Vida prodigiosa del venerable siervo de Dios Fr. Martin de Porras, natural de Lima

Desde que en 1660 se iniciara el proceso heurístico para su beatificación, es decir, la recolección de documentos y testimonios que amparen las leyendas orales sobre sus milagros, escasa ha sido la producción de vidas sagradas o hagiografías de San Martín de Porres, conocido por muchos como Fray Martín. La noticia más antigua de un escrito sobre él está en la aprobación que Fr. Juan de Arguinao, prior de la Provincia de San Juan Bautista del Perú, hizo para el poema el Angélico de Fr. Adriano de Alecio. Ahí confiere su permiso tanto para la publicación del dicho poema como para ” un tratadito que tiene hecho de las virtudes del Hermano Martin de Porras…”

Fr. Adriano de Alecio, El Angélico, Lima, 1645

Con dicho “tratadito” ausente, hubo que esperar a la primera edición de la Vida prodigiosa del venerable siervo de Dios Fr. Martin de Porras, natural de Lima, de la Tercera Orden de nuestro Padre Santo Domingo impresa en Lima el año de 1673. Su autor, el dominico Fr. Bernardo de Medina, natural de Lima, fue regente de estudios del Convento del Rosario en Lima y, prior del Convento de Santo Tomás de Huánuco.

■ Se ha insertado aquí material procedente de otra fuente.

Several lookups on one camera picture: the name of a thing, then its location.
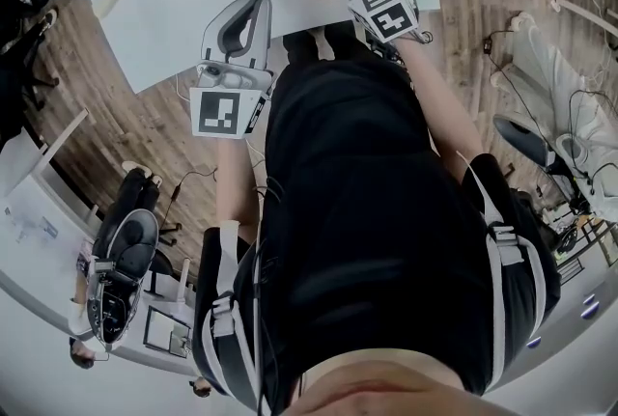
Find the backpack strap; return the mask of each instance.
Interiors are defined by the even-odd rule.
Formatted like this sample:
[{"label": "backpack strap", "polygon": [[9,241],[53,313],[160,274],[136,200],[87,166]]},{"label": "backpack strap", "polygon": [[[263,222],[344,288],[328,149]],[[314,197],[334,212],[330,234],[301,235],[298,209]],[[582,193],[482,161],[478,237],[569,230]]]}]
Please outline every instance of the backpack strap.
[{"label": "backpack strap", "polygon": [[523,257],[520,248],[526,250],[532,275],[534,277],[535,289],[535,322],[530,333],[532,337],[543,322],[545,314],[547,289],[545,274],[541,267],[539,253],[528,239],[518,236],[513,226],[504,223],[502,215],[490,198],[485,186],[481,183],[472,166],[463,155],[458,155],[465,161],[476,184],[483,196],[484,212],[481,212],[483,219],[488,227],[486,245],[490,259],[490,269],[492,272],[492,292],[493,292],[493,360],[492,360],[492,381],[488,388],[491,388],[502,377],[505,367],[506,352],[506,313],[504,308],[504,293],[502,289],[502,267],[515,263],[522,263]]}]

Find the person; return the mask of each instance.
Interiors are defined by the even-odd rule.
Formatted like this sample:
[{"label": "person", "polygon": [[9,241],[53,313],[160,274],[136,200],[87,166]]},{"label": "person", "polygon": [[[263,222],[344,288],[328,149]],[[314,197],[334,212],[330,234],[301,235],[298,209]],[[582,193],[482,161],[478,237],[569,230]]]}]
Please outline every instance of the person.
[{"label": "person", "polygon": [[[540,318],[557,303],[555,262],[423,45],[394,41],[405,70],[352,23],[324,35],[335,61],[320,61],[309,32],[283,40],[290,64],[272,95],[262,219],[245,142],[217,141],[217,220],[239,222],[239,260],[260,236],[266,400],[290,416],[510,414],[476,396],[496,353],[508,367],[524,347],[537,295]],[[536,291],[518,242],[521,259],[498,269],[502,345],[484,193],[536,246],[545,279]],[[217,296],[216,238],[205,232],[198,302]],[[247,339],[252,262],[239,262],[234,283]]]},{"label": "person", "polygon": [[[123,169],[126,172],[125,179],[118,190],[116,202],[103,219],[98,238],[93,245],[92,256],[105,257],[115,229],[130,212],[137,208],[155,210],[159,196],[158,188],[163,179],[160,176],[154,176],[153,171],[148,167],[130,160],[123,162]],[[84,370],[95,366],[98,353],[105,352],[104,345],[93,333],[86,312],[90,258],[88,252],[79,254],[76,262],[75,292],[69,304],[69,329],[73,334],[69,338],[70,359]],[[112,345],[112,349],[122,344],[125,334]]]},{"label": "person", "polygon": [[189,381],[189,385],[193,389],[193,394],[199,398],[205,398],[211,394],[212,387],[202,376],[198,376],[195,380]]}]

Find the white strap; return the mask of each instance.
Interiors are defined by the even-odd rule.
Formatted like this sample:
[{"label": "white strap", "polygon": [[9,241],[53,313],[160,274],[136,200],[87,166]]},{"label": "white strap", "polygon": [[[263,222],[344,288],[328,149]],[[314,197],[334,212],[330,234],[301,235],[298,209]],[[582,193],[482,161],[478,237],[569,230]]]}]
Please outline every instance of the white strap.
[{"label": "white strap", "polygon": [[532,268],[532,275],[534,276],[534,289],[536,292],[536,315],[534,321],[534,328],[530,337],[532,337],[541,326],[543,317],[545,316],[545,308],[547,304],[548,291],[545,283],[545,273],[543,273],[543,266],[541,265],[541,259],[539,258],[539,252],[525,237],[518,236],[521,246],[524,246],[528,252],[528,259],[530,260],[530,268]]},{"label": "white strap", "polygon": [[219,229],[221,241],[221,263],[216,277],[216,291],[219,294],[234,288],[234,279],[239,271],[237,249],[239,245],[239,222],[226,220]]},{"label": "white strap", "polygon": [[202,326],[202,344],[204,346],[204,353],[206,354],[206,361],[208,362],[217,383],[221,385],[221,388],[225,391],[226,394],[231,395],[232,391],[230,390],[230,387],[228,387],[228,383],[225,381],[225,376],[223,376],[223,369],[221,368],[221,363],[219,363],[219,358],[217,357],[216,351],[214,350],[214,343],[212,342],[211,332],[211,318],[212,309],[210,309],[209,312],[206,313],[206,319],[204,320],[204,325]]},{"label": "white strap", "polygon": [[502,261],[497,244],[488,234],[486,238],[487,251],[492,271],[493,291],[493,362],[492,387],[504,372],[504,355],[506,343],[506,319],[504,313],[504,296],[502,294]]},{"label": "white strap", "polygon": [[493,204],[493,201],[490,198],[489,193],[485,189],[485,186],[479,180],[478,176],[476,176],[476,173],[474,172],[474,169],[472,169],[472,166],[470,165],[470,163],[459,152],[457,152],[457,155],[460,156],[465,162],[465,165],[467,165],[468,169],[472,173],[472,176],[476,180],[476,184],[479,187],[481,194],[483,195],[483,208],[485,209],[485,211],[481,213],[483,215],[483,218],[485,218],[485,223],[489,226],[495,222],[504,222],[504,220],[502,219],[502,215],[500,215],[500,212]]},{"label": "white strap", "polygon": [[513,228],[511,226],[504,225],[502,215],[493,204],[489,193],[476,176],[474,169],[472,169],[469,162],[463,155],[459,152],[458,155],[465,161],[465,164],[470,169],[470,172],[476,180],[479,190],[483,195],[485,212],[482,214],[486,224],[488,226],[502,224],[502,226],[494,226],[494,230],[496,231],[498,243],[499,241],[502,241],[504,244],[498,245],[498,243],[496,243],[496,241],[489,234],[486,238],[490,268],[492,271],[493,291],[493,362],[492,381],[488,387],[491,388],[502,377],[502,373],[504,372],[506,317],[504,311],[504,295],[502,291],[502,266],[509,266],[514,263],[523,262],[521,251],[517,245],[521,245],[526,248],[528,260],[530,261],[530,267],[532,269],[532,275],[534,277],[534,289],[536,295],[535,322],[530,337],[532,337],[541,326],[543,316],[545,314],[547,301],[545,275],[543,273],[543,268],[541,266],[541,260],[537,249],[528,239],[517,236],[515,233],[510,233]]}]

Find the chin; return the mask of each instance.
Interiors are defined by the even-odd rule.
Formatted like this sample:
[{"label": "chin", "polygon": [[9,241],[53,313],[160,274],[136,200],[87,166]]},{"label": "chin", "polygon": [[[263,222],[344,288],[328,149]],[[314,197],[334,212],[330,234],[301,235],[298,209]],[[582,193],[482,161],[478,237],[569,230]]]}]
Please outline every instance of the chin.
[{"label": "chin", "polygon": [[395,363],[363,362],[320,378],[284,416],[513,416]]}]

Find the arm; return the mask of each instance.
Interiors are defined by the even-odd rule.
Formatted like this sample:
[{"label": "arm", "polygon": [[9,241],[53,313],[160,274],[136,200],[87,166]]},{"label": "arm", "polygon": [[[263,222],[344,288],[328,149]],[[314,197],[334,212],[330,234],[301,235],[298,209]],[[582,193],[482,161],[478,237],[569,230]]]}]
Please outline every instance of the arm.
[{"label": "arm", "polygon": [[461,182],[468,161],[484,152],[481,135],[455,94],[423,51],[423,45],[398,39],[395,46],[406,63],[427,126],[448,171]]},{"label": "arm", "polygon": [[86,313],[88,283],[81,272],[77,272],[75,294],[69,305],[69,330],[75,335],[81,335],[91,330]]},{"label": "arm", "polygon": [[229,139],[218,139],[217,144],[217,221],[238,220],[239,236],[252,243],[260,225],[260,202],[247,144]]}]

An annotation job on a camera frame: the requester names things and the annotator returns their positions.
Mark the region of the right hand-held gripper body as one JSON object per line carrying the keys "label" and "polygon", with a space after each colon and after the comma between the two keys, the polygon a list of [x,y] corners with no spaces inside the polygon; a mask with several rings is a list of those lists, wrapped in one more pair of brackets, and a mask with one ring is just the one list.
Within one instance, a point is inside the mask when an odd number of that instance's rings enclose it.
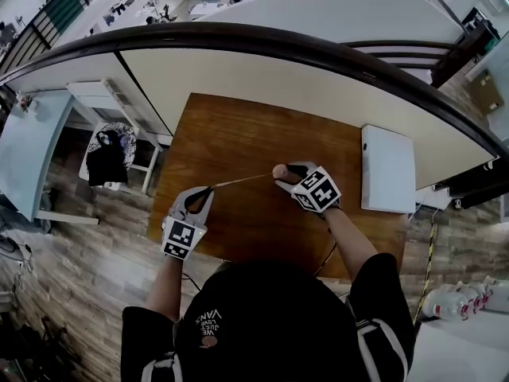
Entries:
{"label": "right hand-held gripper body", "polygon": [[275,179],[297,183],[292,193],[288,193],[305,211],[322,214],[327,209],[340,209],[341,192],[328,172],[313,162],[291,162],[306,164],[309,175],[289,173],[286,164],[275,166]]}

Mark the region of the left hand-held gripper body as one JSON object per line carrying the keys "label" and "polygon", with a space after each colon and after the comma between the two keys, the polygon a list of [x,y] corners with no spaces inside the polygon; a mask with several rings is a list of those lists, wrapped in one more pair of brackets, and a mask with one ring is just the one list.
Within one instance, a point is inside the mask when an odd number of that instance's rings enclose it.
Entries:
{"label": "left hand-held gripper body", "polygon": [[161,224],[161,252],[179,260],[187,259],[208,230],[205,225],[208,215],[196,215],[195,210],[185,209],[188,191],[178,194]]}

Los preliminares de la obra muestran el gran interés en la materia que tuvieron tanto sus hermanos de orden como miembros de otras religiones. Tal es el caso de la censura con que aprueba el jesuita Rodrigo de Valdés, poco antes de su muerte. Valdés, quien a su publicó un volumen dedicado en parte a Rosa de Lima, tiene la seguridad de que los méritos de Martín de  Porres destacarán como los de la santa limeña.

Retrato primitivo de Fr. Martín de Porres, 1673

Por otro lado, la primera edición de Lima sorprende con un grabado de Fr. Martín de Porres que poco difiere con el que se consigna de él en segundo volumen de Tesoros verdaderos de Indias de Fr. Juan Meléndez. En ambos se le observa con su típica canasta de panes, pero en el primitivo aparece la escoba que formará parte fundamental de su iconografía posterior. Este retrato primigenio de la edición limeña parece ser la fuente de la iconografía posterior, sobre todo la del retrato que e conserva en el Monasterio de Santa Rosa, datado para el siglo XVII. Asimismo, cabe destacar la semejanza con la reconstrucción del rostro del santo que recientemente ha llevado a cabo la Orden de Predicadores, junto con la de Santa Rosa y la de san Juan Macías.

Existe, además, una segunda edición matritense de la obra de Medina. Aun cuando existe a la fecha un edición filológica de la obra, se advierten variantes significativas que aumentan con digresiones la primera edición. La Vida escrita por Medina es una obra compleja que muestra grandes similitudes con otras hagiografías americanas. No precisamente las tiene con las vidas santarrosinas, sino con la hagiografía que compuso el jesuita Alonso Ramos para la Catarina de San Juan, la China Poblana. Además de un componente novelesco ficcional, que hace más amena y edificante la lectura, llama la atención la semejanza entre las bilocaciones de ambos personajes. En el caso de Martín Porres se refieren sus apariciones en México, Francia, China y el Japón.